Although physical enhancement is what most people associate with transhumanism, it’s not particularly interesting. A man with tentacles and wings who can fly and breathe underwater is still just some dude. Humans are primitive beings, with conspicuously primitive minds — we just recently evolved from un-intelligent apes that used the same stone tools for millions of years.
Everything truly exciting about the transhumanist project lies in the mental realm. Only through opening up and intervening in the brain can we really change ourselves and the way the world works. Anything else is just the surface.
What approaches can we take to cognitive enhancement?
First, take brain surgery. It is extremely unlikely that cognitive enhancement will be conducted through conventional brain surgery as is practiced today. These procedures are inherently risky and only conducted under necessary circumstances, when the challenges of surgery outweigh the huge cost, substantial risk, and long recovery time of the procedures.

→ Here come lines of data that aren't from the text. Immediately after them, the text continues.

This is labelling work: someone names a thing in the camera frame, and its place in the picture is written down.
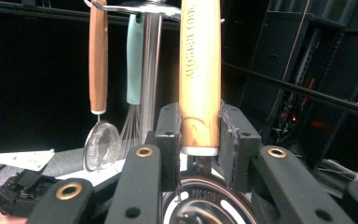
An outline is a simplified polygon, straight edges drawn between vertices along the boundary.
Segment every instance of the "black device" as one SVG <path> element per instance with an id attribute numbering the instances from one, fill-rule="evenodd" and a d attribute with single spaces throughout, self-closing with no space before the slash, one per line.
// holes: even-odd
<path id="1" fill-rule="evenodd" d="M 171 109 L 161 109 L 156 131 L 149 132 L 146 139 L 148 145 L 132 148 L 120 179 L 107 180 L 110 184 L 105 188 L 115 186 L 116 190 L 112 199 L 106 196 L 107 202 L 100 204 L 109 212 L 104 213 L 99 222 L 161 223 L 163 214 L 169 210 L 168 200 L 177 203 L 170 217 L 173 223 L 208 223 L 208 218 L 224 220 L 223 223 L 235 222 L 227 210 L 220 208 L 222 202 L 239 211 L 246 223 L 353 223 L 351 218 L 356 216 L 353 211 L 358 211 L 354 209 L 358 208 L 358 193 L 347 195 L 347 199 L 356 201 L 350 209 L 339 206 L 295 154 L 282 147 L 263 147 L 249 120 L 234 106 L 224 105 L 220 111 L 221 147 L 217 161 L 213 162 L 211 157 L 190 157 L 187 161 L 190 169 L 186 174 L 179 172 L 181 135 L 178 131 L 181 120 L 176 118 L 180 118 L 180 111 L 177 105 L 167 107 Z M 221 179 L 224 182 L 211 176 L 214 164 L 220 165 L 217 170 L 224 176 L 224 180 Z M 175 175 L 164 175 L 171 171 L 176 171 Z M 72 196 L 68 201 L 57 200 L 62 185 L 70 188 L 72 182 L 75 182 L 76 189 L 82 189 L 86 184 L 87 195 L 83 196 L 87 197 L 79 193 L 80 198 L 77 198 L 74 190 L 69 193 Z M 176 192 L 171 191 L 172 184 L 176 186 Z M 358 192 L 358 188 L 354 187 L 351 191 Z M 188 197 L 174 199 L 181 192 L 187 192 Z M 249 192 L 252 192 L 252 206 L 245 197 L 242 198 Z M 77 223 L 79 219 L 76 217 L 92 211 L 87 209 L 92 194 L 87 183 L 76 180 L 59 182 L 37 205 L 37 213 L 31 214 L 32 220 L 42 218 L 47 222 L 49 217 L 54 216 L 54 209 L 49 207 L 69 203 L 65 208 L 76 205 L 76 210 L 65 213 L 65 218 L 73 220 L 70 223 Z"/>
<path id="2" fill-rule="evenodd" d="M 55 177 L 29 170 L 10 177 L 0 188 L 0 212 L 14 217 L 28 217 L 58 181 Z"/>

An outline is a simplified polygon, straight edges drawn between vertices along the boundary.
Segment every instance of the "metal rod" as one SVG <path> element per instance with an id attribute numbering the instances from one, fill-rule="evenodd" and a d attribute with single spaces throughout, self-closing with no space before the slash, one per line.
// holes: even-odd
<path id="1" fill-rule="evenodd" d="M 0 2 L 0 13 L 28 16 L 43 19 L 64 20 L 64 21 L 90 21 L 89 12 L 58 9 L 53 7 L 26 7 L 22 4 Z M 128 25 L 129 18 L 124 16 L 107 16 L 109 24 Z M 164 30 L 179 30 L 177 22 L 163 22 Z"/>
<path id="2" fill-rule="evenodd" d="M 277 4 L 275 5 L 275 11 L 281 11 L 283 5 L 283 0 L 278 0 Z"/>
<path id="3" fill-rule="evenodd" d="M 91 5 L 96 6 L 98 9 L 103 11 L 115 11 L 125 14 L 138 14 L 138 13 L 154 13 L 160 14 L 162 17 L 179 21 L 181 20 L 181 10 L 177 7 L 170 7 L 168 5 L 162 4 L 165 0 L 149 0 L 145 2 L 140 1 L 130 1 L 125 2 L 119 6 L 103 6 L 98 3 L 97 0 L 83 0 L 84 3 L 91 7 Z"/>
<path id="4" fill-rule="evenodd" d="M 315 4 L 315 8 L 313 9 L 313 13 L 315 13 L 318 16 L 322 16 L 322 14 L 324 13 L 324 8 L 325 8 L 325 6 L 327 4 L 326 1 L 328 1 L 328 0 L 326 0 L 326 1 L 317 0 L 317 1 L 318 1 L 318 3 Z"/>
<path id="5" fill-rule="evenodd" d="M 315 29 L 315 31 L 312 34 L 312 39 L 310 40 L 310 43 L 309 43 L 309 45 L 307 47 L 307 51 L 304 54 L 303 60 L 301 61 L 301 64 L 300 64 L 300 66 L 298 68 L 298 71 L 297 71 L 297 74 L 296 74 L 296 82 L 295 82 L 295 84 L 297 86 L 302 83 L 303 77 L 305 76 L 305 73 L 306 73 L 307 68 L 308 68 L 308 63 L 309 63 L 308 58 L 310 58 L 312 56 L 313 49 L 315 48 L 315 46 L 317 46 L 317 43 L 319 42 L 320 32 L 321 32 L 321 30 Z M 292 103 L 294 97 L 295 97 L 295 94 L 292 92 L 290 94 L 290 97 L 289 97 L 289 100 L 288 100 L 289 104 Z"/>
<path id="6" fill-rule="evenodd" d="M 296 48 L 298 37 L 300 36 L 300 33 L 301 33 L 301 29 L 302 29 L 302 25 L 304 23 L 305 16 L 307 15 L 309 4 L 310 4 L 310 0 L 308 0 L 306 5 L 304 6 L 304 10 L 303 10 L 302 15 L 301 15 L 301 21 L 300 21 L 300 24 L 298 25 L 298 29 L 297 29 L 295 42 L 293 43 L 292 49 L 290 50 L 289 59 L 287 60 L 282 80 L 286 79 L 287 72 L 289 71 L 289 65 L 290 65 L 290 62 L 292 61 L 293 53 L 294 53 L 295 48 Z"/>
<path id="7" fill-rule="evenodd" d="M 140 120 L 141 144 L 145 142 L 147 133 L 154 130 L 161 24 L 162 16 L 160 14 L 145 13 Z"/>
<path id="8" fill-rule="evenodd" d="M 324 6 L 324 12 L 322 13 L 323 18 L 329 18 L 330 12 L 333 9 L 333 6 L 335 4 L 334 0 L 328 0 L 326 5 Z"/>
<path id="9" fill-rule="evenodd" d="M 298 94 L 307 96 L 310 99 L 313 99 L 313 100 L 318 101 L 320 103 L 327 104 L 327 105 L 332 105 L 332 106 L 334 106 L 336 108 L 343 109 L 343 110 L 346 110 L 346 111 L 348 111 L 348 112 L 350 112 L 352 114 L 358 115 L 358 104 L 356 104 L 356 103 L 352 103 L 352 102 L 349 102 L 349 101 L 346 101 L 346 100 L 342 100 L 342 99 L 337 98 L 335 96 L 324 94 L 324 93 L 321 93 L 321 92 L 318 92 L 318 91 L 312 91 L 312 90 L 309 90 L 309 89 L 306 89 L 306 88 L 302 88 L 302 87 L 296 86 L 296 85 L 294 85 L 292 83 L 281 81 L 281 80 L 278 80 L 278 79 L 275 79 L 275 78 L 272 78 L 272 77 L 266 77 L 264 75 L 255 73 L 255 72 L 247 70 L 247 69 L 243 69 L 241 67 L 238 67 L 238 66 L 235 66 L 235 65 L 232 65 L 232 64 L 229 64 L 229 63 L 223 63 L 223 66 L 225 66 L 225 68 L 232 69 L 233 71 L 236 71 L 236 72 L 239 72 L 241 74 L 244 74 L 247 77 L 265 81 L 265 82 L 267 82 L 269 84 L 273 84 L 273 85 L 278 86 L 278 87 L 280 87 L 282 89 L 285 89 L 287 91 L 296 92 Z"/>
<path id="10" fill-rule="evenodd" d="M 339 22 L 347 25 L 348 22 L 351 19 L 352 12 L 354 11 L 354 8 L 356 7 L 357 0 L 348 0 L 347 4 L 345 4 L 344 9 L 342 10 L 341 17 L 339 18 Z"/>
<path id="11" fill-rule="evenodd" d="M 311 13 L 311 14 L 315 14 L 314 13 L 314 8 L 318 3 L 319 3 L 319 1 L 316 2 L 315 0 L 310 0 L 310 5 L 308 6 L 308 8 L 309 8 L 308 12 Z"/>
<path id="12" fill-rule="evenodd" d="M 209 175 L 212 171 L 212 157 L 196 157 L 196 165 L 199 174 Z"/>
<path id="13" fill-rule="evenodd" d="M 267 11 L 272 11 L 272 8 L 275 6 L 275 2 L 273 0 L 269 1 Z"/>
<path id="14" fill-rule="evenodd" d="M 290 1 L 289 12 L 294 12 L 297 0 Z"/>

More subtle than brain surgery is optogenetics, regarded by some as the scientific breakthrough of the last decade. Optogenetics allows researchers to control the precise activation of neurons through the introduction of light-sensitive genes to animal brain tissue.
Optogenetics is unlikely to be applied to humans before 2030-2040, for two reasons. The first is that it involves the introduction of foreign genes into human brain tissue, and gene therapy is in its infancy — treatments derived from gene therapy are extremely rare and highly experimental. People have been killed by gene therapy gone awry. When gene therapy research moves in the direction of human enhancement, a massive backlash seems plausible. It may be banned entirely for enhancement purposes.

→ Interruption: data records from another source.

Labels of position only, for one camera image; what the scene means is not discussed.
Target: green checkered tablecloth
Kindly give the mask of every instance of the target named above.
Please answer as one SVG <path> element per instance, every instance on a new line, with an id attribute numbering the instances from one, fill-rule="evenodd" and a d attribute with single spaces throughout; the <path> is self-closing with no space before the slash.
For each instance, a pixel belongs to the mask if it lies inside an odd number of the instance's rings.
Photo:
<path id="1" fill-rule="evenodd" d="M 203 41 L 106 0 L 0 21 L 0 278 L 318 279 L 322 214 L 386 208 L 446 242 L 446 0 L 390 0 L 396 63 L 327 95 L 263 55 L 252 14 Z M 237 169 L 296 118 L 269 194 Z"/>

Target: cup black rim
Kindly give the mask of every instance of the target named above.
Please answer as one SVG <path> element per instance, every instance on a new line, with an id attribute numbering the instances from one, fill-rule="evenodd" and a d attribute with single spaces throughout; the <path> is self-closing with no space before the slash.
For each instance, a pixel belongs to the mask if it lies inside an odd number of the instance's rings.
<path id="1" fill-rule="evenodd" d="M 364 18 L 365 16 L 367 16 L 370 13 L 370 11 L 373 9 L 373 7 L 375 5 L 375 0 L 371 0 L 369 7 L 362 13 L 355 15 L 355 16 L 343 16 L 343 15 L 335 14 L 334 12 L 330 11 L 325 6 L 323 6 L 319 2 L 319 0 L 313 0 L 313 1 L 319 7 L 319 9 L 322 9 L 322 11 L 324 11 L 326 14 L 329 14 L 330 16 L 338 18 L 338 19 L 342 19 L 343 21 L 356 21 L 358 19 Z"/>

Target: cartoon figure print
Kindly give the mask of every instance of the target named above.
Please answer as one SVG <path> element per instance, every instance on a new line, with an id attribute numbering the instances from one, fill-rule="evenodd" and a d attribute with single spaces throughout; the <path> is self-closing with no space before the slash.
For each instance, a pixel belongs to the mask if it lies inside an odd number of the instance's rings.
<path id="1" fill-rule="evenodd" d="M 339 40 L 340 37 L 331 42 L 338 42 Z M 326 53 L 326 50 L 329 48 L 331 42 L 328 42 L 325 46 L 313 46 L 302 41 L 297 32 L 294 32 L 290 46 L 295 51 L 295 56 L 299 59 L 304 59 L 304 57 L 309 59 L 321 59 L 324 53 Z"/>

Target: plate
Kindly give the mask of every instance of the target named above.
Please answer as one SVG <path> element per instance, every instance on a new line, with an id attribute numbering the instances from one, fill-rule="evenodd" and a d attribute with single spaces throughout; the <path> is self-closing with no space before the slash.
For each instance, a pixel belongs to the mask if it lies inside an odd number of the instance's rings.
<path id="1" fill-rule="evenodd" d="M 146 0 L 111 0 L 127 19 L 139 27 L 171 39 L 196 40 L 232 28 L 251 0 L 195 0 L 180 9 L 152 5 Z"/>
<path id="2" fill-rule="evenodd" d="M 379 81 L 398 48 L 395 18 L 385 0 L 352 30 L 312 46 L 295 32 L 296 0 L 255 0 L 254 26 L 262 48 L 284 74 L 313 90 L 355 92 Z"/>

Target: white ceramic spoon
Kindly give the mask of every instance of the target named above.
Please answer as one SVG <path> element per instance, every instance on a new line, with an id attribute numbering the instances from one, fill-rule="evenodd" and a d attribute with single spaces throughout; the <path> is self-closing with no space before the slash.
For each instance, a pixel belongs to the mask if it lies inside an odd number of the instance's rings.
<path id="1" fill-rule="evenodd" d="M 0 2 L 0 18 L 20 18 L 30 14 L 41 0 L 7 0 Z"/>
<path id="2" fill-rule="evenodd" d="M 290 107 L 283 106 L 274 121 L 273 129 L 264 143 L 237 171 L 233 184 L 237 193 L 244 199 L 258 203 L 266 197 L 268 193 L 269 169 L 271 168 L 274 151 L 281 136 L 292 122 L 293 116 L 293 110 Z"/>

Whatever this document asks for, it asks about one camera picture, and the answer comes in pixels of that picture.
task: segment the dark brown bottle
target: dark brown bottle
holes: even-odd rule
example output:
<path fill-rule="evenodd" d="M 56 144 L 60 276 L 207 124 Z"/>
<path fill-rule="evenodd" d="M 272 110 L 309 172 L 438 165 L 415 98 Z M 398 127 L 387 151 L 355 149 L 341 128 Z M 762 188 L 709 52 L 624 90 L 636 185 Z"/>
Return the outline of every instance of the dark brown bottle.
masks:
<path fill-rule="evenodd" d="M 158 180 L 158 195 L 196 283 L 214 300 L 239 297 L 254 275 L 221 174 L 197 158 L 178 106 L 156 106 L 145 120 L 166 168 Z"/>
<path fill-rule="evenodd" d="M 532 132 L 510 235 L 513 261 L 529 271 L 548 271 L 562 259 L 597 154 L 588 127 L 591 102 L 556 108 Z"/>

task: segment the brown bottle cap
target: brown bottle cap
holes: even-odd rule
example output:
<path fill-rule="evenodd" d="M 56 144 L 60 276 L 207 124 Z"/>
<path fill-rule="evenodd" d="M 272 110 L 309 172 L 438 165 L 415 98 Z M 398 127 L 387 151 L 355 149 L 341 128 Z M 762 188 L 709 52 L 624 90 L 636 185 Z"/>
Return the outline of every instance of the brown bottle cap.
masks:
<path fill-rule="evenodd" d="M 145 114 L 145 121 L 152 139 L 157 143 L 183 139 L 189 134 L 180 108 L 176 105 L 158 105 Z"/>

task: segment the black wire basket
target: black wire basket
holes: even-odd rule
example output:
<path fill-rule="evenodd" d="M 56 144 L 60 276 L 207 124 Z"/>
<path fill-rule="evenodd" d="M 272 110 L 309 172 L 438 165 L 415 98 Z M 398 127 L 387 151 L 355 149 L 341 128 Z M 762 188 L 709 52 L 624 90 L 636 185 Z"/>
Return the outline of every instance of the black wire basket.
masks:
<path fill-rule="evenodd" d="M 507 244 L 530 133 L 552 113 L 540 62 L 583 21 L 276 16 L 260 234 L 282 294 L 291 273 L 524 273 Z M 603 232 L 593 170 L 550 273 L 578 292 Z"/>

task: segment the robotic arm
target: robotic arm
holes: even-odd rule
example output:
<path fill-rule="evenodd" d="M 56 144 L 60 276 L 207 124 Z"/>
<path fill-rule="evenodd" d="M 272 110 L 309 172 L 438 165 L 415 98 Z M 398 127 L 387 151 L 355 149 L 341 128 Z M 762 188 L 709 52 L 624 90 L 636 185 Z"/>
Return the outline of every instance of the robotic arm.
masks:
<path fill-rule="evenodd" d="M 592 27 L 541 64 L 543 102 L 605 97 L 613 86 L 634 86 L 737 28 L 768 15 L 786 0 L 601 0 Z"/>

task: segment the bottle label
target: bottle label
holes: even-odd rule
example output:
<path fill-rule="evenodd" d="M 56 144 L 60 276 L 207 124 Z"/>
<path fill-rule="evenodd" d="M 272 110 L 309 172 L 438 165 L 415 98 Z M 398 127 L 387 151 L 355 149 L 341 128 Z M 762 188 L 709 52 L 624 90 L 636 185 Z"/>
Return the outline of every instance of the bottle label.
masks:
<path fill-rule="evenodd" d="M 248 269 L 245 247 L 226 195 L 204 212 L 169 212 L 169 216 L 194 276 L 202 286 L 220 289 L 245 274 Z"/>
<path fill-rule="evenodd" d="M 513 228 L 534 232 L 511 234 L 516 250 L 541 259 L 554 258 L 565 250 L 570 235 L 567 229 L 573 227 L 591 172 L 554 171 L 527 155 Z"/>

At the very least, the short-lived nature of gene therapy and problems with viral vectors ensure that gene therapy will stay experimental until entirely new vectors are developed. Chromallocytes are the ideal gene delivery vector, but those are quite far off. Is there something between current vectors and chromallocytes that produces safe, predictable gene therapy results? That is a great big question mark. What is needed is not one or two breakthroughs, but a long series of many breakthroughs. I challenge readers to find anyone in biotech who would bet that gene therapy will be made safe, predictable, and approved for use in humans within 10 years, 20 years, or 30. Developing new basic capabilities in biotech is a long, drawn out process.
The second reason optogenetics will not bear fruit for cognitive enhancement before 2030-2040 is that it requires slicing off part of the scalp and mounting fiber optics directly on the skull. This is all well and good for animals, which we torment with abandon, but it seems unlikely to be popular among the Homo sapiens crowd. Mature regenerative medicine would be necessary to heal tissue damage from this procedure.
According to Ray Kurzweil’s scenario, “nanobots” will be developed during the late 2020s which will be injected into the human body by the trillions, where they can link up with neurons and augment the brain from the inside.
However, given the near complete lack of progress towards molecular nanotechnology since Eric Drexler wrote Engines of Creation in 1986, I find this hard to believe. Nanobots require nanofactories, nanofactories require assemblers, and assemblers would be highly complex aggregates of millions of molecules that themselves would need to be manufactured to atomic precision. Today, all objects manufactured to molecular precision have negligible complexity. The imaging tools that exist today — and for the foreseeable future — are far too imprecise to allow for troubleshooting molecular systems of non-negligible size and complexity that refuse to behave as intended. The more precise the imaging method, the more energy is delivered to the molecular structure, and the more likely it is to be blown into a million little pieces.
It is difficult to understate how far we are from developing autonomous nanobots with the ability to perform complex tasks in a living human body. There is no reason to expect a smooth path from today’s autonomous MEMS (micro-electro-mechanical systems) to the “nanobots” of futurist anticipation. Autonomous MEMS are early in their infancy. Assemblers are probably a necessary prerequisite to miniature robotics with the power to enhance human cognition. No one has designed anything close to an assembler, and if progress continues as it has for the last 25 years, it will be many decades before one is developed.
So, that is three technologies that I have argued will not be applied to cognitive enhancement in the foreseeable future — brain surgery, optogenetics, and nanobots.